Jones released a letter last week stating his position on the proposed gun law changes.
"Because I consider myself a pro-Second Amendment sheriff, this is a very emotion and important topic for me," Jones wrote. "I also feel that it is important to let you, the citizens, know where I stand."
Jones said he had received questions and concerns from citizens on his position and felt they deserved to know. He believes it is unconstitutional to take weapons away from citizens. The Herald posted the letter on its Facebook page and comments from Grant County citizens mostly supported his decision, but still expressed concern how Jones will protect gun rights if legislation is passed. Residents expressed support for stricter background checks and keeping guns out of the wrong hands.

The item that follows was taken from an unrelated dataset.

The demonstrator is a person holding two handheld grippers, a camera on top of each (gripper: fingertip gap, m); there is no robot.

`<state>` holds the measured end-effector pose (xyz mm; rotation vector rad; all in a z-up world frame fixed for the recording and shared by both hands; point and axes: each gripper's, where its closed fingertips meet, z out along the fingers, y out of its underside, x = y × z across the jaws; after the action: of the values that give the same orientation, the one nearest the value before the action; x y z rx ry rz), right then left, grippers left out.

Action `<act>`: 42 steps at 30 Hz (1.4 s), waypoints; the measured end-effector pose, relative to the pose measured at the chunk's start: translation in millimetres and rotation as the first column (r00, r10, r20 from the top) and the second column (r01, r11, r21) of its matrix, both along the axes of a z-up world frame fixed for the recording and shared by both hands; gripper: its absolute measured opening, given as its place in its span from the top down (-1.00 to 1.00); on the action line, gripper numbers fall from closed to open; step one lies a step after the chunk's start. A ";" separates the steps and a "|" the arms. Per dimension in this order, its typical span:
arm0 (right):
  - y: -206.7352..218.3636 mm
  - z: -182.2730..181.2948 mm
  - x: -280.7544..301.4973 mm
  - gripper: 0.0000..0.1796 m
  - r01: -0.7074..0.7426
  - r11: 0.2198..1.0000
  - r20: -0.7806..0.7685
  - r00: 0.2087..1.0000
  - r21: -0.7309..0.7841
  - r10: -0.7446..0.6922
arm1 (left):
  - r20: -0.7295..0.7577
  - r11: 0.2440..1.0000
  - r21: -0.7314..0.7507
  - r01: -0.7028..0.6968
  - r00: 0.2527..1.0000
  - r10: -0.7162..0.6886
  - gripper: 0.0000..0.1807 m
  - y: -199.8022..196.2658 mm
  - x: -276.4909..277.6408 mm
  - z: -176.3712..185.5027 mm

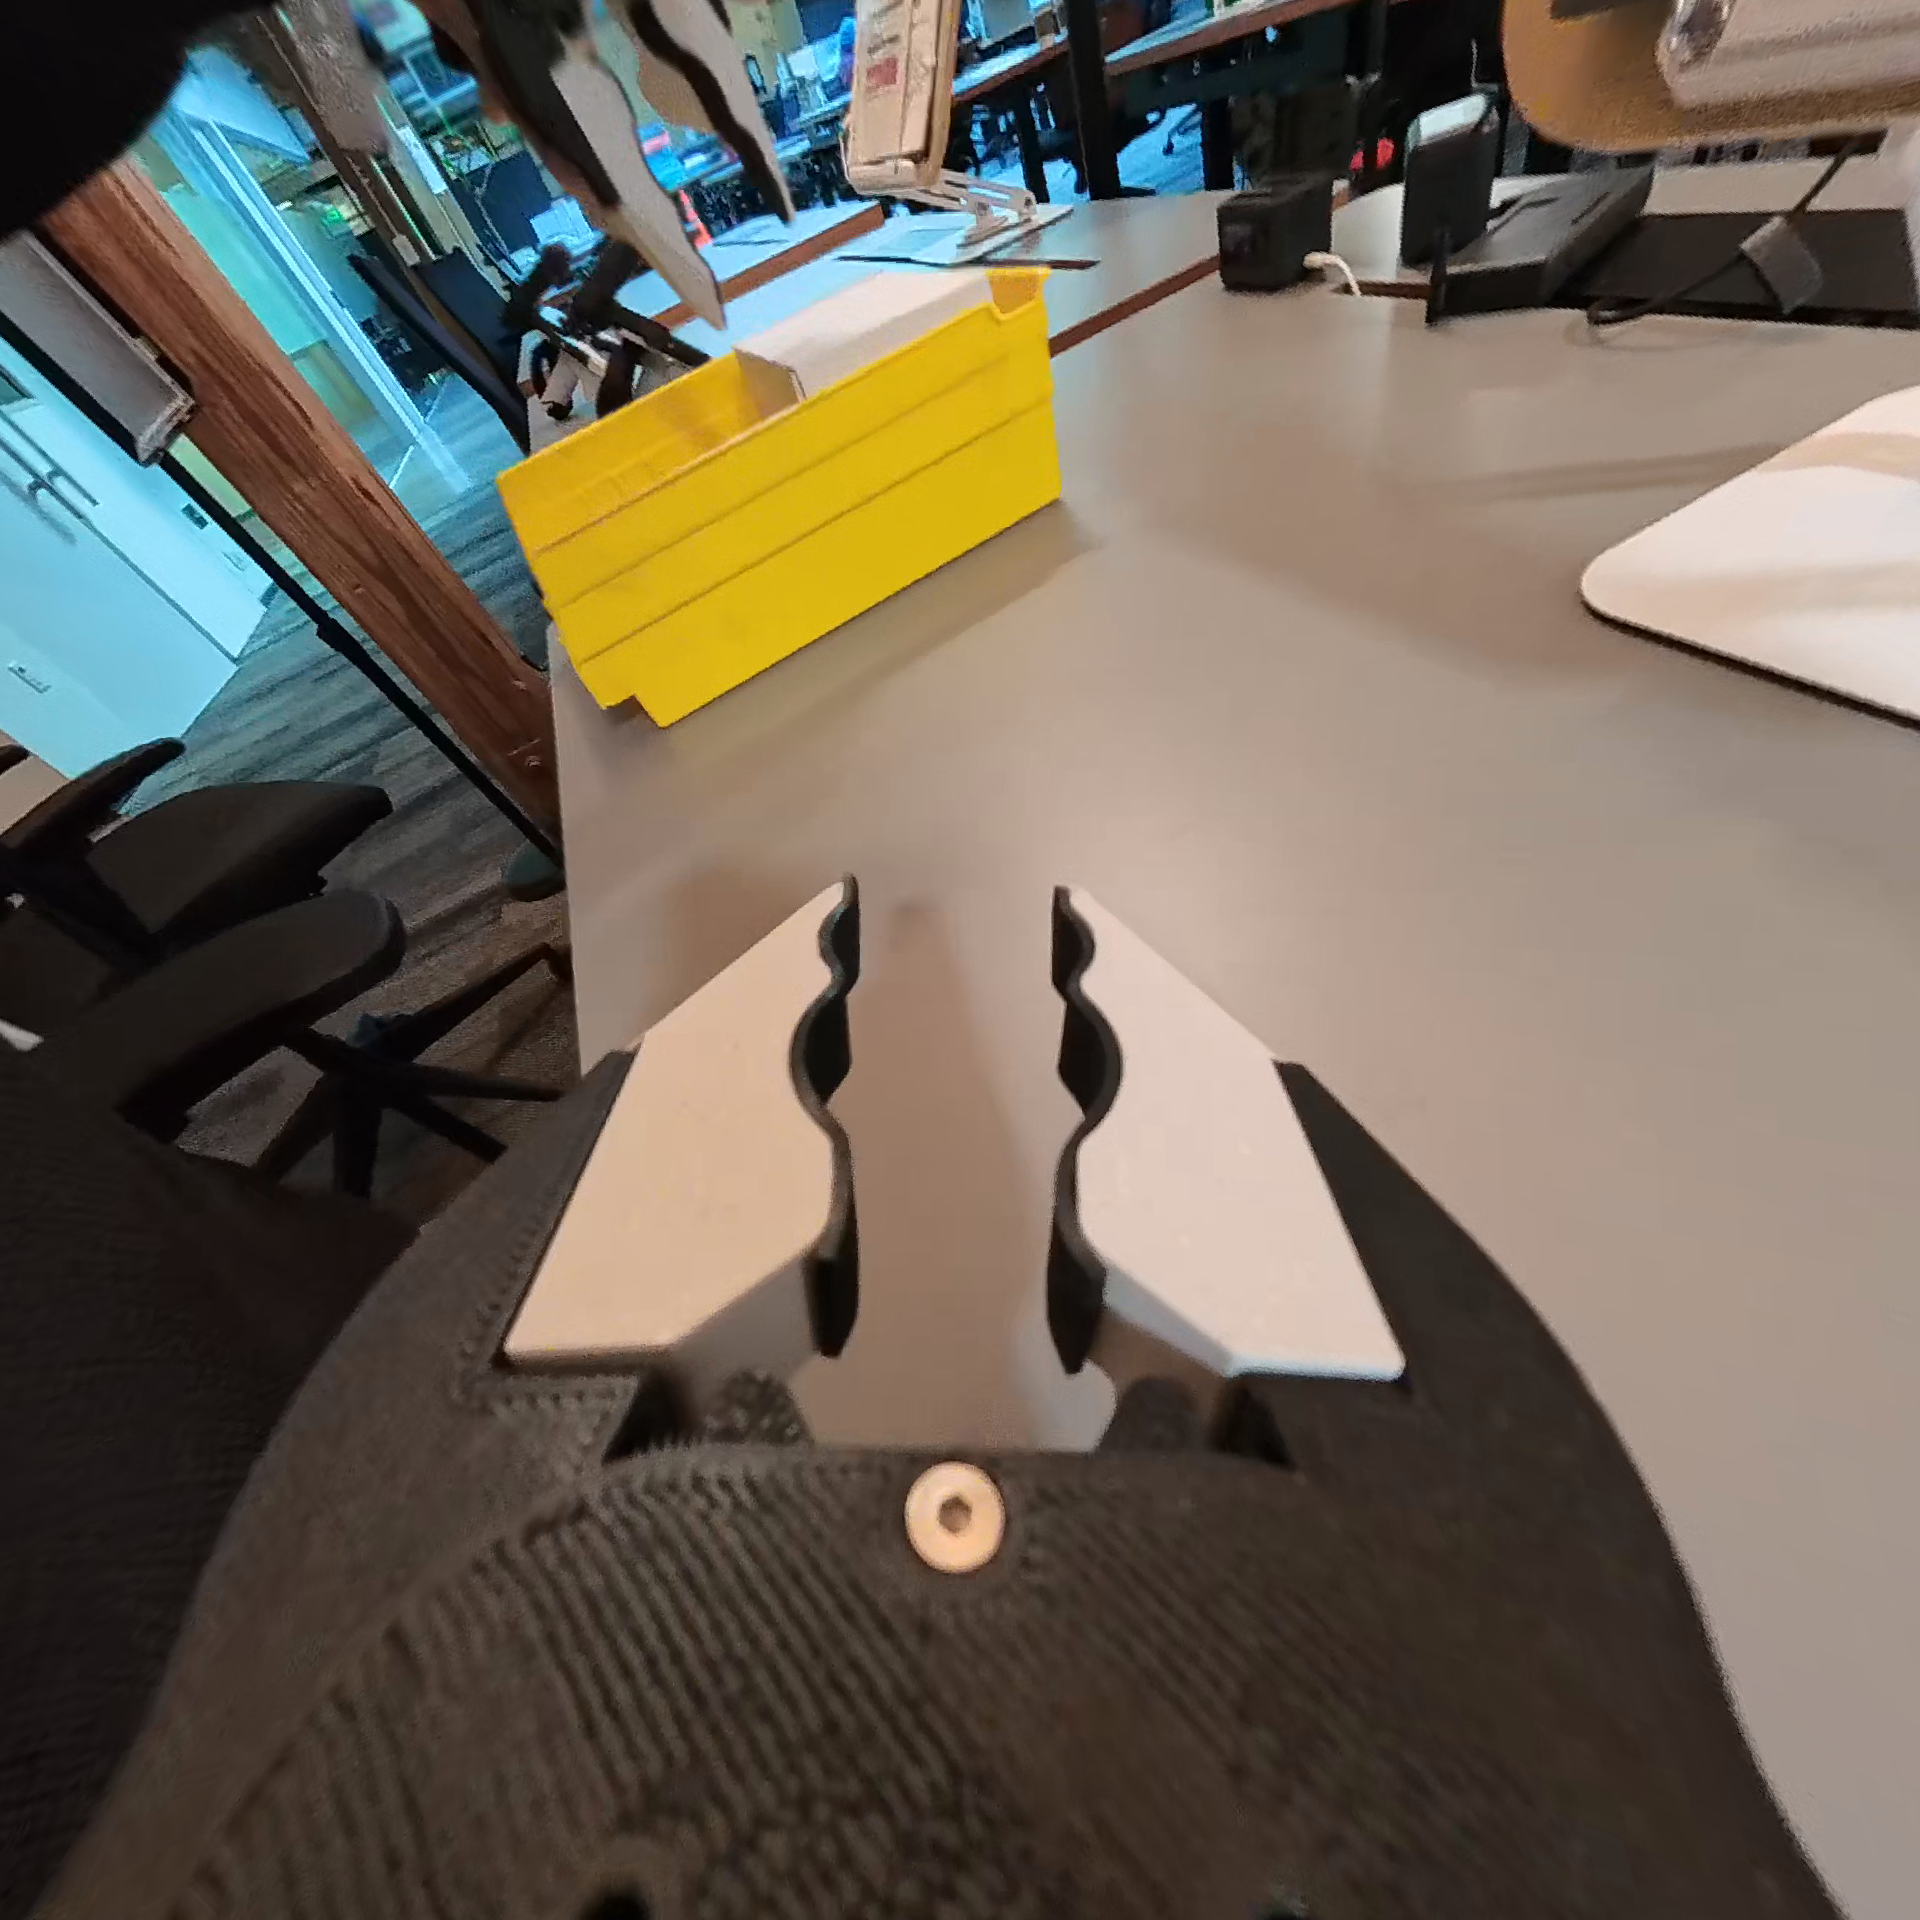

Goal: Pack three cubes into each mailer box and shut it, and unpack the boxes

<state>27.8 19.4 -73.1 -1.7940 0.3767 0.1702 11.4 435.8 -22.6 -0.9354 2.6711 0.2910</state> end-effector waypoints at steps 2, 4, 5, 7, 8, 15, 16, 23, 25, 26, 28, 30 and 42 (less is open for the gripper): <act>-2.8 5.3 -2.5 0.60 -0.002 1.000 0.009 1.000 0.015 0.002 | 0.051 0.985 0.172 0.036 0.998 -0.045 0.19 18.8 8.8 -7.0; -5.3 8.4 -3.5 0.60 -0.002 0.999 -0.001 1.000 0.034 0.002 | 0.039 0.980 0.199 0.003 0.999 -0.010 0.04 24.8 11.2 -15.6; -6.3 9.1 -3.3 0.60 0.001 0.999 -0.009 1.000 0.041 0.000 | 0.034 0.982 0.189 -0.012 0.999 0.005 -0.02 24.5 13.8 -19.1; -7.0 9.3 -1.6 0.61 0.005 0.999 -0.026 1.000 0.051 -0.003 | -0.004 0.987 0.161 -0.002 1.000 0.003 -0.04 19.7 16.8 -24.8; -6.9 8.7 -0.2 0.61 0.008 0.999 -0.033 0.999 0.052 -0.007 | -0.052 0.989 0.145 -0.002 0.999 0.009 -0.04 16.9 13.8 -28.5; -2.0 -6.6 5.4 0.60 0.017 1.000 -0.060 0.998 0.009 -0.016 | -0.142 0.987 0.150 0.055 0.989 -0.033 -0.37 24.8 27.6 -41.7; -1.2 -9.4 5.6 0.60 0.015 1.000 -0.059 0.998 -0.003 -0.015 | -0.130 0.988 0.143 0.065 0.990 -0.046 -0.50 25.0 33.5 -44.7; 1.6 -19.6 9.7 0.60 0.016 0.999 -0.073 0.997 -0.028 -0.018 | -0.176 0.967 0.201 0.157 0.977 -0.122 -0.59 34.7 35.5 -76.0; 1.8 -21.5 11.1 0.60 0.016 1.000 -0.091 0.996 -0.026 -0.018 | -0.176 0.979 0.149 0.141 0.978 -0.114 -0.58 31.9 33.5 -75.1; 1.7 -22.1 11.8 0.60 0.016 1.000 -0.100 0.995 -0.024 -0.019 | -0.186 0.983 0.122 0.137 0.976 -0.113 -0.57 30.4 30.1 -74.6; 0.9 -22.3 13.0 0.60 0.019 1.000 -0.116 0.993 -0.019 -0.021 | -0.187 0.988 0.099 0.118 0.977 -0.098 -0.57 29.8 26.2 -73.4; -0.9 -21.5 14.7 0.60 0.027 1.000 -0.123 0.992 -0.014 -0.029 | -0.201 0.989 0.094 0.115 0.975 -0.094 -0.56 29.3 20.4 -72.8; -4.6 -10.8 13.0 0.60 0.030 0.999 -0.154 0.988 0.032 -0.025 | -0.090 0.991 0.076 0.111 0.991 -0.104 -0.04 10.8 11.4 -43.5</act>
<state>40.9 14.8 -83.9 -1.7459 0.5055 0.2950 22.8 446.6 -66.2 -0.7685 2.7528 0.4207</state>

Obama's plans released earlier this month are geared toward curbing gun violence, including banning assault weapons and high capacity-magazines, requiring background checks for all gun sales, improving mental health coverage and ensuring schools are safe. The mass shootings in 2012, including the Aurora theater and Sandy Hook Elementary shooting, led to the federal government calling for stricter gun laws.
According to the CSPOA, five county sheriffs in Washington, including Jones, have expressed a similar stance on gun control. The other counties include Asotin, Skamania, Whitman and Yakima.
While Jones does not agree with the federal government's proposal to ban assault weapons, he wrote he is a strong advocate for improved background checks and improving the quality of mental healthcare. A similar ban on assault weapons expired in 2004.
"There's nothing concrete that has been passed," Jones said. "I'm one of 39 sheriffs in the state, sitting back and waiting to see what unfolds."
Jones said smaller counties similar to Grant County rely on federal government grants to continue to function.